Matrimonios a la inglesa
Para algunos intérpretes de Ana Karenina, la novela de Tolstói es fundamentalmente un alegato contra todo lo inglés: el ferrocarril (que trastorna el espacio y el tiempo y mata a la protagonista), la literatura inglesa (cuyas fantasías amorosas envenenan sin remedio a la sensata Ana) y las costumbres anglosajonas, como la de usar diminutivos poco rusos (Kety, por ejemplo). No es que Tolstói defendiese el afrancesamiento tradicional de la burguesía y la aristocracia rusas de su tiempo, sino que temía que Rusia pasase de una aculturación francesa, que le parecía inmoral pero con restos de humanidad, a una asimilación de la cultura británica, que además de inmoral le parecía inhumana.
CUENTOS DE AMOR VICTORIANOS
Varios autores
Alba. Barcelona, 2004
450 páginas. 26,50 euros
En esta colección de cuentos victorianos pueden observarse varios ejemplos de lo que daba tanto miedo a Tolstói, si es que los intérpretes de Ana Karenina no van desencaminados. Baste como botón de muestra el cuento titulado Por fin se hace justicia, de Elizabeth Gaskell, en donde el protagonista es chantajeado por los errores que cometió su padre en vida -la inmoralidad del cristianismo reformista, para el que la culpa se hereda-, y encima tiene que aguantar el oprobio social cuando la gente descubre quién fue su padre -la inhumanidad del puritanismo-. Lo cierto es que para ser cuentos de amor, algunos de ellos, como ¿Quien mató a Zebedee?, de Wilkie Collins, o La puerta del señor de Malétroit, de Robert Louis Stevenson, están más próximos al relato gótico de la época, a La caída de la casa Usher o al Doctor Jekyll y Mr. Hyde, que al modelo amoroso de Richardson o de Jane Austen.

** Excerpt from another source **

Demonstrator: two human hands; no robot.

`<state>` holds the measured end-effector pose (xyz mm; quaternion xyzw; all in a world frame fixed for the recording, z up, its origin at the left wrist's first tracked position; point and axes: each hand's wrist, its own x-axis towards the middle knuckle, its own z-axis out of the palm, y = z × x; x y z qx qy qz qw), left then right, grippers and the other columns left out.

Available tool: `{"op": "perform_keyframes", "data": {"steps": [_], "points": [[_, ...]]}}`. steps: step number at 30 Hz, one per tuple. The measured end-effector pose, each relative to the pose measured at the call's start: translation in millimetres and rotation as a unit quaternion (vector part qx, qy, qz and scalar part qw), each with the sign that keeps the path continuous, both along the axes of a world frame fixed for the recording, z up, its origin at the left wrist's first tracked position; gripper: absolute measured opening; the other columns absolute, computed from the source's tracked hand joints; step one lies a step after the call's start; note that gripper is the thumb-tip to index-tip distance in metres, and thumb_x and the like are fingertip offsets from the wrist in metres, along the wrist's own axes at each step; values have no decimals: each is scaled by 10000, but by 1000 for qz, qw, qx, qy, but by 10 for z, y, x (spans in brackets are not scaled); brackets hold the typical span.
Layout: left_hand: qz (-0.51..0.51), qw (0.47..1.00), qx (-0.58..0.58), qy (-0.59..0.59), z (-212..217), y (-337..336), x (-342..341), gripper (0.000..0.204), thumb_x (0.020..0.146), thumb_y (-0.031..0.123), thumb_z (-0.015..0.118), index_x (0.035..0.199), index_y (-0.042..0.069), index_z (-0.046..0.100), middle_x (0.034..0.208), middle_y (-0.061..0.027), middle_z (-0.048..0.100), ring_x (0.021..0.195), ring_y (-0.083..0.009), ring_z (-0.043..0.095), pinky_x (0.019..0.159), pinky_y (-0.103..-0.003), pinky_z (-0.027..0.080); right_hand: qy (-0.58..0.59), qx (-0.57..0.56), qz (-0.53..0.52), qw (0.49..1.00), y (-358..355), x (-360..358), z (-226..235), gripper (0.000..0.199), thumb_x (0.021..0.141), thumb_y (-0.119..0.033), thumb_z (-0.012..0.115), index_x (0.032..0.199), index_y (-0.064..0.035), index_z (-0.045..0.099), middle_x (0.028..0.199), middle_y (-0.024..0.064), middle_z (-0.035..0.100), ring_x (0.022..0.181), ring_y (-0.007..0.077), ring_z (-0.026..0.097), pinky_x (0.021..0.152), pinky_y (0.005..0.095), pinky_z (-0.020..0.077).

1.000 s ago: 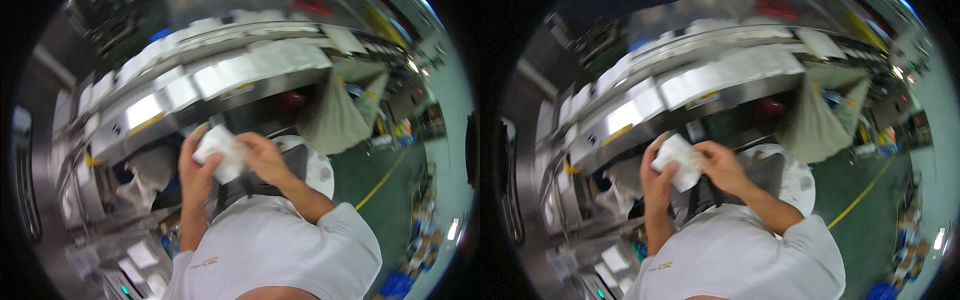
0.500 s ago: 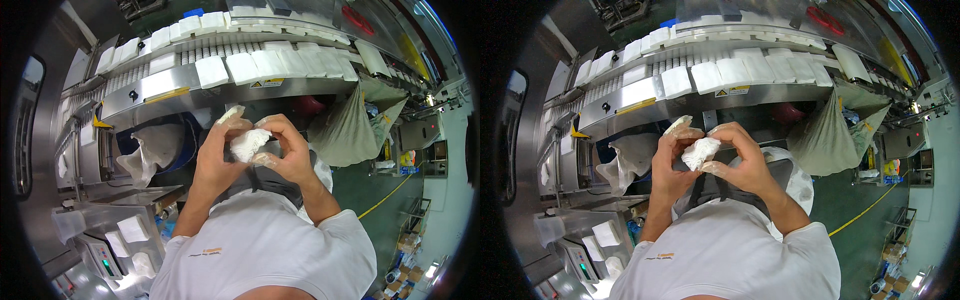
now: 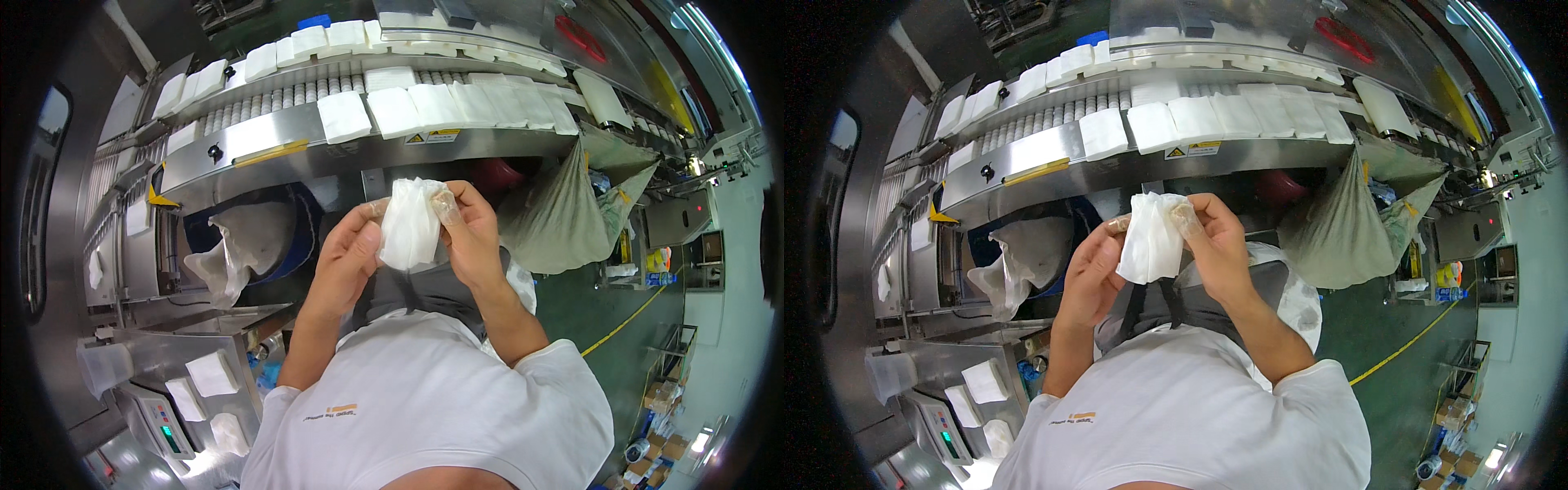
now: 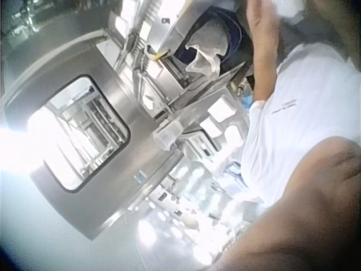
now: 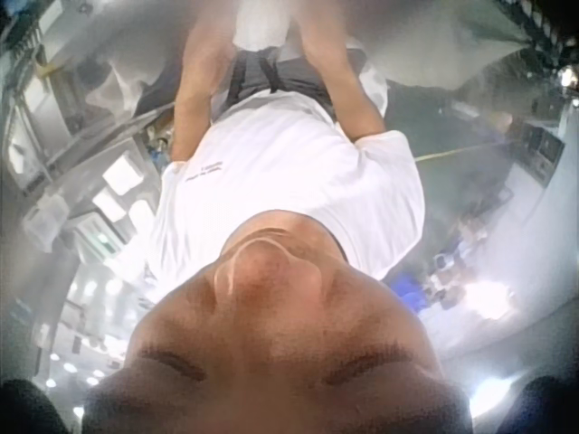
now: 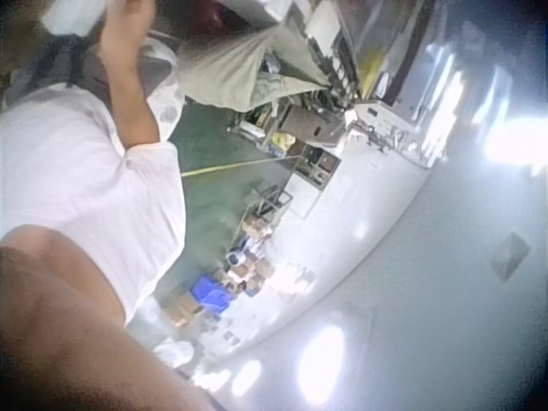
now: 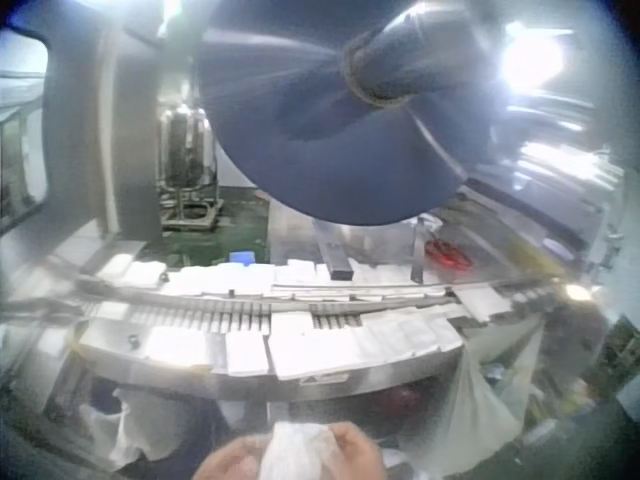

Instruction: The person picks up white blocks from a conveyor belt, places them into plastic bags, and sets the bags onto a scale or a different section of the workspace.

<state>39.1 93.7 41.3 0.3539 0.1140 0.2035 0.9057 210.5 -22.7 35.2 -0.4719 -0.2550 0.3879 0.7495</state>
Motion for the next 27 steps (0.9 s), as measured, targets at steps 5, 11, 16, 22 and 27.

En este sentido los cuentos dicen mucho de la estructura del deseo en el Imperio Británico, del mecanismo por el que al mismo tiempo que se constituía un objeto de deseo, éste se mantenía a distancia para que pudiera seguir cumpliendo la función para la que había sido instituido: conservar abierta la falla que lo separaba de la gratificación. El objeto de deseo era el matrimonio por amor, y la gratificación no se producía casi nunca. La lista de patologías derivadas de esta estructura resulta florida. De ahí que hablar de amor victoriano en cierto modo equivalga a hablar de sadismo, melancolía, terror y, por encima de todo, del matrimonio como contrato social, si es que éste puede considerarse una enfermedad.

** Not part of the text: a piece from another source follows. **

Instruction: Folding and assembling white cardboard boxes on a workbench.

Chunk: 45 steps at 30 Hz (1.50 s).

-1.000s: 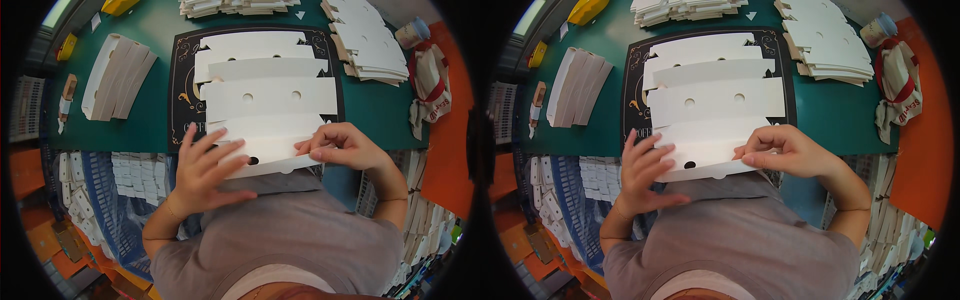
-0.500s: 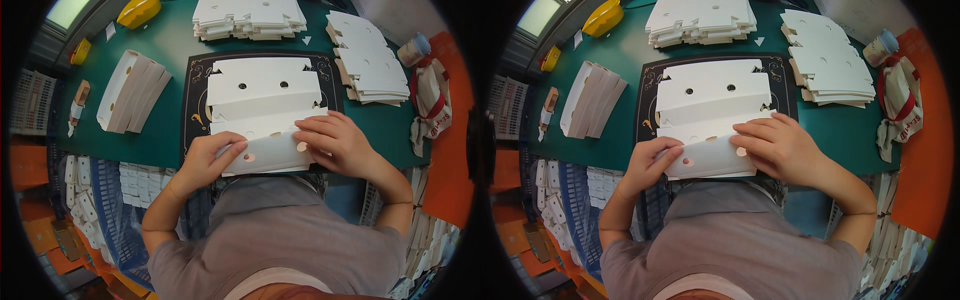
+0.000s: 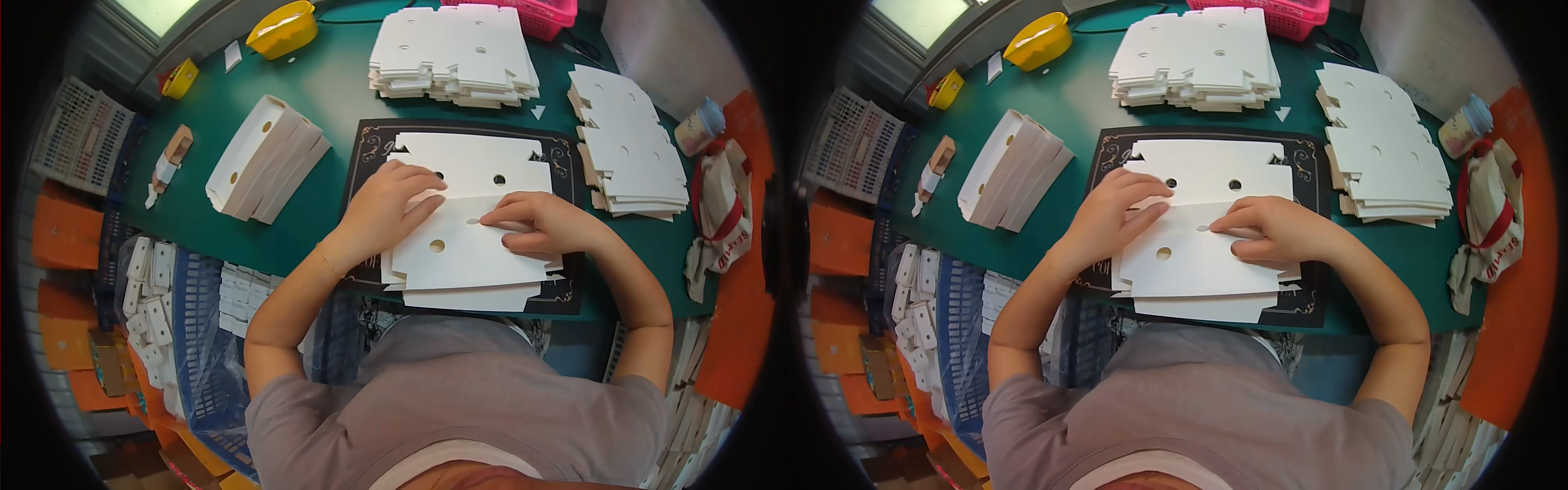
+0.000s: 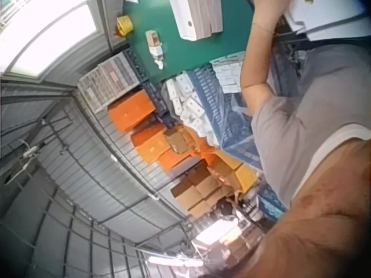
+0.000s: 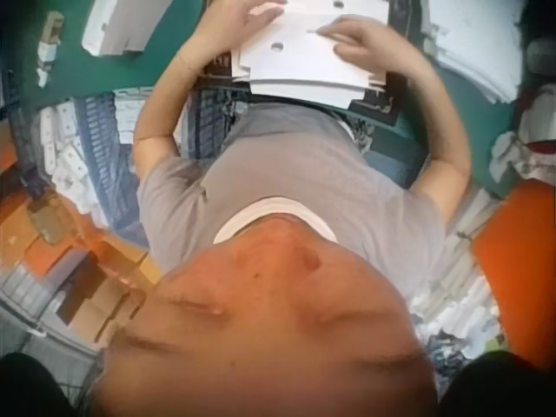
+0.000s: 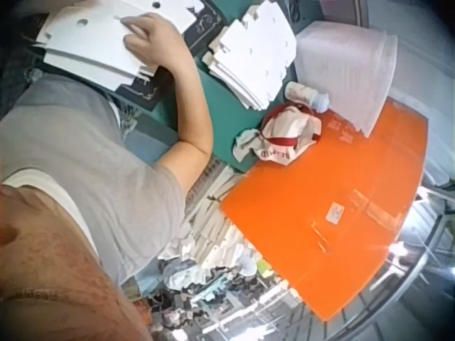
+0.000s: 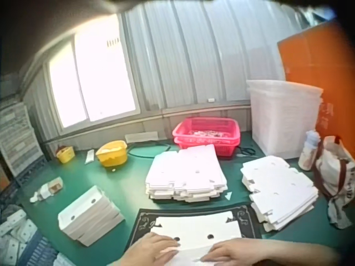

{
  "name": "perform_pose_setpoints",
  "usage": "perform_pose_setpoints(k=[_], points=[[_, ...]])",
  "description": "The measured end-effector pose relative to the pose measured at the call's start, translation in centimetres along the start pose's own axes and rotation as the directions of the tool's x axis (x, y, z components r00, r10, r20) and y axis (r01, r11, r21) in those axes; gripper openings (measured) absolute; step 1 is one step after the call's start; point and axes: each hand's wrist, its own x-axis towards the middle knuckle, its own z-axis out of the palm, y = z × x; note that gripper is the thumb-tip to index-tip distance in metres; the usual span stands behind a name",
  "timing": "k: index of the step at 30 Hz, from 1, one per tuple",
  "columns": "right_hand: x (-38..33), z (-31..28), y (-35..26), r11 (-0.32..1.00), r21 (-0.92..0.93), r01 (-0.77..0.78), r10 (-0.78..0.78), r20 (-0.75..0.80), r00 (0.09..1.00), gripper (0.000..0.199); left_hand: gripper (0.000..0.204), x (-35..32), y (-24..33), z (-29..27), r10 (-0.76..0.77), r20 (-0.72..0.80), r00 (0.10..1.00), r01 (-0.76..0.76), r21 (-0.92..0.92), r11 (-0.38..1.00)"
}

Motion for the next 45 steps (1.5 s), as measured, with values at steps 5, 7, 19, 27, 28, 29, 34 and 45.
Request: perform_pose_setpoints(k=[5,7,19,27,28,29,34,45], points=[[0.2,0.5,0.6,0.984,-0.16,0.077,-0.078,-0.001,0.997,0.042,0.03,2.0,-1.0,2.1,-0.027,0.166,0.986,0.018,0.058,0.998],[-0.1,0.9,0.5,0.98,-0.171,0.104,-0.112,-0.037,0.993,0.038,0.027,2.9,-0.4,2.0,-0.146,0.342,0.928,0.169,-0.038,0.985],[0.1,1.0,-0.6,0.952,-0.3,0.069,-0.142,-0.23,0.963,0.019,0.02,2.2,-1.2,1.5,-0.258,0.449,0.856,0.477,-0.488,0.731],[-0.9,0.2,-0.8,0.943,-0.32,0.095,-0.159,-0.181,0.971,0.019,0.017,1.9,-1.1,2.5,-0.31,0.431,0.847,0.511,-0.504,0.697],[-1.0,0.1,-0.8,0.952,-0.298,0.068,-0.121,-0.165,0.979,0.019,0.017,1.9,-1.1,2.5,-0.345,0.419,0.84,0.527,-0.479,0.702],[-1.1,0.1,-0.8,0.961,-0.275,0.039,-0.083,-0.149,0.985,0.018,0.017,2.0,-1.1,2.5,-0.377,0.406,0.832,0.542,-0.455,0.707],[-1.3,0.7,-0.8,0.952,-0.307,-0.007,-0.045,-0.161,0.986,0.016,0.015,1.6,-0.5,2.7,-0.176,0.302,0.937,0.306,-0.468,0.829],[-0.8,2.0,-1.6,0.9,-0.434,-0.047,-0.142,-0.393,0.908,0.02,0.018,1.7,-0.8,1.3,-0.252,0.39,0.886,0.433,-0.5,0.75]])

Casi todos los cuentos, desde
la burla que hace Dickens de las falsas ilusiones en El auxiliar de la parroquia hasta el retrato de una narcisista imposible de satisfacer en El corazón de la señorita Winchelsea, de H. G. Wells, plantean las necesidades afectivas y cómo se zanjan por medio del matrimonio. Aquí hay casamientos para todos los gustos: desiguales (El veto del hijo, de Thomas Hardy), imposibles (La esfinge sin secreto, de Oscar Wilde), matrimonios por compasión (Amy Foster, de Joseph Conrad), por agradecimiento (La cueva de Malachi, de Anthony Trollope) y matrimonios por casualidad (El matrimonio del brigadier, de Conan Doyle).
De estos casamientos llama la atención el de La mujer de Dennis Haggarty, en donde Thackeray satiriza el encuentro de un masoquista con la sádica de su corazón. Los dos disfrutan de sus síntomas, que diría Zezek, hasta que al final ella le abandona. Thackeray advierte a los lectores contra el matrimonio, pero después canta su palinodia con la siguiente pregunta: "¿Cuántas esposas tuvo el rey Salomón, el más sabio de los hombres? ¿Y no es su vida una advertencia de que el Amor es dueño de los más sabios? Sólo los necios lo desafían". Como Thackeray no aclara cuál es este "buen amor" que no conviene desafiar (no será el del masoquista, digo yo), les recomiendo el libro y que cada cual, como recuerda el Arcipreste, use el entendimiento que Dios le ha dado.